*** Opening of INFORMATION PROVIDED ***

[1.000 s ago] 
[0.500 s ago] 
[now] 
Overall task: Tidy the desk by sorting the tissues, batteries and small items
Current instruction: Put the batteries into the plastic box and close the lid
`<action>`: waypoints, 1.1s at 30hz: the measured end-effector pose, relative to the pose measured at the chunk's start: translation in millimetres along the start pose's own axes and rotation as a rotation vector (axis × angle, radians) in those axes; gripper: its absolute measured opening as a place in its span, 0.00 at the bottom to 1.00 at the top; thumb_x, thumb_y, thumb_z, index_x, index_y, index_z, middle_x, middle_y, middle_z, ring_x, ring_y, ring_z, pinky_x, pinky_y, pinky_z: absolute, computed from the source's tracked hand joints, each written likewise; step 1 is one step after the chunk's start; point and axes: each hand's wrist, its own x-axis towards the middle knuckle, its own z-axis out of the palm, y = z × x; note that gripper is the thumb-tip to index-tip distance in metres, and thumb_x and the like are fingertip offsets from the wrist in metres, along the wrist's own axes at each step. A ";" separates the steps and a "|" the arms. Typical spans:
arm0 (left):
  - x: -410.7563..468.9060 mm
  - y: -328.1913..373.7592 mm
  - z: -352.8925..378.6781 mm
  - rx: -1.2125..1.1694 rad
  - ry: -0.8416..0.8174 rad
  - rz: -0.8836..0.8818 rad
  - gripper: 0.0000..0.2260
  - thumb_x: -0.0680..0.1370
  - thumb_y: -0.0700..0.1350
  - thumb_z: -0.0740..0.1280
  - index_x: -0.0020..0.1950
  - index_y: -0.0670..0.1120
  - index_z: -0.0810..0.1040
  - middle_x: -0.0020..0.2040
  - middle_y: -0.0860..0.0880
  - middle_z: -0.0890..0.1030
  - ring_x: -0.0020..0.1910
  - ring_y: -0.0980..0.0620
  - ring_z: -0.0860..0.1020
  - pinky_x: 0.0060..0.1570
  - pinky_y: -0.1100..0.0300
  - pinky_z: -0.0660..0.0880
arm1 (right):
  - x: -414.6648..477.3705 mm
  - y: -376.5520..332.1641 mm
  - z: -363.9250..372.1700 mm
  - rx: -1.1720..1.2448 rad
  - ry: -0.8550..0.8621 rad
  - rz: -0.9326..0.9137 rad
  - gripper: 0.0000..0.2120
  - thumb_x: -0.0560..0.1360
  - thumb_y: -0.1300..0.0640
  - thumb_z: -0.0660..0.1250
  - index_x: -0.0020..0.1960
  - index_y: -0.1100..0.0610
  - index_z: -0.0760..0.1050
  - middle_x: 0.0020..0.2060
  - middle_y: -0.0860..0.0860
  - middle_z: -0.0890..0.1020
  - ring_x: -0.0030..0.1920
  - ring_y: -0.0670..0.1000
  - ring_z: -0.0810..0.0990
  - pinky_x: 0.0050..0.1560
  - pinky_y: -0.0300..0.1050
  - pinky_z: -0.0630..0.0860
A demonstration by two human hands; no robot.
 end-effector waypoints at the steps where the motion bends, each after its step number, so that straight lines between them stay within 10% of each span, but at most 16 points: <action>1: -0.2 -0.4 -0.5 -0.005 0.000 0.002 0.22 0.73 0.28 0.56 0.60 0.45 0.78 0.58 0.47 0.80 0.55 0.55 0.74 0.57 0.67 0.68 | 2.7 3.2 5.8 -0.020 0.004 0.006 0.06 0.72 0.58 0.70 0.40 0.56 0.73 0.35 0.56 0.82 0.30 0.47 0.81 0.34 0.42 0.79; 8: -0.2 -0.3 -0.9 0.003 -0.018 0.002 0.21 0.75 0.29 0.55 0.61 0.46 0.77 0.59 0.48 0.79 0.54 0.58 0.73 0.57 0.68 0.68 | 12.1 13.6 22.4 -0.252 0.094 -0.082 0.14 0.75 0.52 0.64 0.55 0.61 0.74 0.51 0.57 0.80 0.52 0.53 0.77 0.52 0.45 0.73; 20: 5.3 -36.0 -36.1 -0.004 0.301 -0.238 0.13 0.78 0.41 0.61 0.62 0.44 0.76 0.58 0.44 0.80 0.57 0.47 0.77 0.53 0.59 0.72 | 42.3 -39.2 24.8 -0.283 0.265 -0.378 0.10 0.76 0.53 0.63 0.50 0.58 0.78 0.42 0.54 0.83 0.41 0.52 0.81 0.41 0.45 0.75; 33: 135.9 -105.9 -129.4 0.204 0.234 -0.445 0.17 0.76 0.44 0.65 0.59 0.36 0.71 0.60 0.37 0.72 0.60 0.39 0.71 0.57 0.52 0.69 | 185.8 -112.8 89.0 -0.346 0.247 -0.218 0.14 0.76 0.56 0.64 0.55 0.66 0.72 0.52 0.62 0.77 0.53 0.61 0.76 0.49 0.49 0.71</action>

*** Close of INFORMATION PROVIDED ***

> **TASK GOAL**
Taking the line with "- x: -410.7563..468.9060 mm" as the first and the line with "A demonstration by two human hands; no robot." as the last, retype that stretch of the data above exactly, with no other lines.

> **EXERCISE RESULT**
  - x: -410.7563..468.9060 mm
  - y: -328.1913..373.7592 mm
  - z: -352.8925..378.6781 mm
  - rx: -1.2125..1.1694 rad
  - ry: -0.8416..0.8174 rad
  - rz: -0.8836..0.8818 rad
  - gripper: 0.0000..0.2260
  - thumb_x: -0.0680..0.1370
  - thumb_y: -0.0700..0.1350
  - thumb_z: -0.0740..0.1280
  - index_x: -0.0020..0.1950
  - index_y: -0.0670..0.1120
  - index_z: -0.0810..0.1040
  - middle_x: -0.0020..0.2040
  - middle_y: -0.0860..0.0880
  - middle_z: -0.0890..0.1030
  - ring_x: -0.0020..0.1910
  - ring_y: -0.0980..0.0620
  - ring_z: -0.0860..0.1020
  - pinky_x: 0.0060..0.1570
  - pinky_y: -0.1100..0.0300
  - pinky_z: -0.0660..0.0880
arm1 (right):
  - x: -414.6648..477.3705 mm
  - y: -376.5520..332.1641 mm
  - z: -363.9250..372.1700 mm
  - rx: -1.1720..1.2448 rad
  - ry: -0.8550..0.8621 rad
  - rz: -0.9326..0.9137 rad
  - gripper: 0.0000..0.2120
  - thumb_x: -0.0560..0.1360
  - thumb_y: -0.1300..0.0640
  - thumb_z: -0.0660..0.1250
  - index_x: -0.0020..0.1960
  - index_y: -0.1100..0.0610
  - index_z: -0.0760..0.1050
  - middle_x: 0.0020..0.2060
  - middle_y: -0.0860..0.0860
  - middle_z: -0.0890..0.1020
  - ring_x: -0.0030..0.1920
  - ring_y: -0.0670..0.1000
  - ring_z: -0.0810..0.0990
  - pinky_x: 0.0050..0.1560
  - pinky_y: -0.0300..0.1050
  - pinky_z: -0.0630..0.0860
A demonstration by two human hands; no robot.

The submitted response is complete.